Protein adsorption: Kinetics and history dependence

COLL 487

Paul R. Van Tassel, Department of Chemical Engineering, Department of Chemical Engineering, Yale University, P. O. Box 208286, New Haven, CT 06520
The adsorption of protein and other macromolecular species is often strongly history dependent owing to the slow relaxation of non-equilibrium structures.

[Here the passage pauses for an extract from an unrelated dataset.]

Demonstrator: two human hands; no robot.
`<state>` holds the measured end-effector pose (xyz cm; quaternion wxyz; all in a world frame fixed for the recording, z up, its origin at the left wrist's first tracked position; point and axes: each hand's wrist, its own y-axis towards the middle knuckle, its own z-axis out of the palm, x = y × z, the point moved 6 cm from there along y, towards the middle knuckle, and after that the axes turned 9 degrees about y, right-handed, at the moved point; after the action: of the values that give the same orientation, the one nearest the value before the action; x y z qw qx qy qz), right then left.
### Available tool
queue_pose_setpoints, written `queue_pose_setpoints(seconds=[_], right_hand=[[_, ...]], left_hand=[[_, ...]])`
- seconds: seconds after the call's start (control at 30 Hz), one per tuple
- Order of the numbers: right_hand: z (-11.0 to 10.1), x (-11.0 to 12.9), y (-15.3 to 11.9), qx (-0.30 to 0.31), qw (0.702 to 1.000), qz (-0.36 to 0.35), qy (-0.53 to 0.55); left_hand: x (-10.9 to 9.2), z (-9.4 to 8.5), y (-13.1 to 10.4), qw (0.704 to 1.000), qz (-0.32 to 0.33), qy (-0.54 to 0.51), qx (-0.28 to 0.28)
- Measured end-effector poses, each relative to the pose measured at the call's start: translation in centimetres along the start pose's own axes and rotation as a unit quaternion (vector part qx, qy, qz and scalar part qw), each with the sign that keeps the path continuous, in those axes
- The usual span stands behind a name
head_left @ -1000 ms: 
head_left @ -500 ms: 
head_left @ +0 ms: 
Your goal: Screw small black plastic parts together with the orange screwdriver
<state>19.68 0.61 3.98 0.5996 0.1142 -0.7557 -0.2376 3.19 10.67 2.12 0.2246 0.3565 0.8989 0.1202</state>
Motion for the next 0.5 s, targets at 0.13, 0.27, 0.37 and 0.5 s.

The rate at which molecules adsorb is exquisitely sensitive to, and thus a sensitive measure of, interfacial structure; adsorption kinetics may therefore serve both to identify and quantify history dependence. Optical waveguide lightmode spectroscopy (OWLS) in multi-step mode, where an adsorbing surface is alternately exposed to a protein solution and one free of protein, enables the comparison of adsorption rates onto interfacial layers of identical composition but different formation histories. Contributions to the overall kinetics from the apparent adsorption rate constant, the desorption rate constants of molecules in different adsorbed states, and the interfacial one-body cavity function (a measure of the probability of a “cavity” on the surface free of protein) may be isolated from OWLS kinetic data. We find the rate of adsorption and the corresponding cavity function to increase significantly – for systems of fibronectin, cytochrome c, and lysozyme adsorbing onto Si(Ti)O2 – from a first to a subsequent adsorption step and attribute this to a clustering transition among adsorbed protein molecules. From the kinetic data, we determine important structural and temporal information on this event.